### [WHAT THE TASK ASKS]
Write out the data again in full, keeping every character the same.

### [GIVEN INFORMATION]

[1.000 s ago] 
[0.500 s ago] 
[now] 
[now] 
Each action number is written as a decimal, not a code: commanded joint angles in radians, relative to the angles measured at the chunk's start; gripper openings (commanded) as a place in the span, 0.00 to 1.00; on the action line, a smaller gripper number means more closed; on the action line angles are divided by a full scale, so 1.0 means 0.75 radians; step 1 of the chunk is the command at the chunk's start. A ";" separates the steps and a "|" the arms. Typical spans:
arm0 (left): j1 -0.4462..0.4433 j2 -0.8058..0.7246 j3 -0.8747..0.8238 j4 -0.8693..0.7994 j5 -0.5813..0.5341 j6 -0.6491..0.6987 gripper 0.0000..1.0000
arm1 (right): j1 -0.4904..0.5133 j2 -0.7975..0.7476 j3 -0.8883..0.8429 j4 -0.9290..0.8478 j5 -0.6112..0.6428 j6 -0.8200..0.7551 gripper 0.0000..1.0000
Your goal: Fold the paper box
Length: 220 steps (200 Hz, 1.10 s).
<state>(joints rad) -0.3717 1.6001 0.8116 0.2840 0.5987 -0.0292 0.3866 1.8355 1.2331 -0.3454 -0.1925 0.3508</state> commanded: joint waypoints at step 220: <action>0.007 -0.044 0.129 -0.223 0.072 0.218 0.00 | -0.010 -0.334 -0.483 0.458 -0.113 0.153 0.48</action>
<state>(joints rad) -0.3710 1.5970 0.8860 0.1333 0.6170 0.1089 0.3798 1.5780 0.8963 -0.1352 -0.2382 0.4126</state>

### [SOLUTION]
[1.000 s ago] 
[0.500 s ago] 
[now] 
[now] 
Each action number is written as a decimal, not a code: commanded joint angles in radians, relative to the angles measured at the chunk's start; gripper openings (commanded) as a place in the span, 0.00 to 1.00; on the action line, a smaller gripper number means more closed; on the action line angles are divided by a full scale, so 1.0 means 0.75 radians; step 1 of the chunk is the command at the chunk's start. A ";" separates the steps and a "|" the arms. Typical spans:
arm0 (left): j1 -0.4462..0.4433 j2 -0.8058..0.7246 j3 -0.8747..0.8238 j4 -0.8693..0.7994 j5 -0.5813..0.5341 j6 -0.6491..0.6987 gripper 0.0000..1.0000
arm1 (right): j1 -0.4904..0.5133 j2 -0.7975..0.7476 j3 -0.8883..0.8429 j4 -0.9290..0.8478 j5 -0.6112..0.6428 j6 -0.8200..0.7551 gripper 0.0000..1.0000
Your goal: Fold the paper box
Length: 220 steps (200 Hz, 1.10 s).
<state>(joints rad) -0.3717 1.6001 0.8116 0.2840 0.5987 -0.0292 0.3866 1.8355 1.2331 -0.3454 -0.1925 0.3508</state> commanded: joint waypoints at step 220: <action>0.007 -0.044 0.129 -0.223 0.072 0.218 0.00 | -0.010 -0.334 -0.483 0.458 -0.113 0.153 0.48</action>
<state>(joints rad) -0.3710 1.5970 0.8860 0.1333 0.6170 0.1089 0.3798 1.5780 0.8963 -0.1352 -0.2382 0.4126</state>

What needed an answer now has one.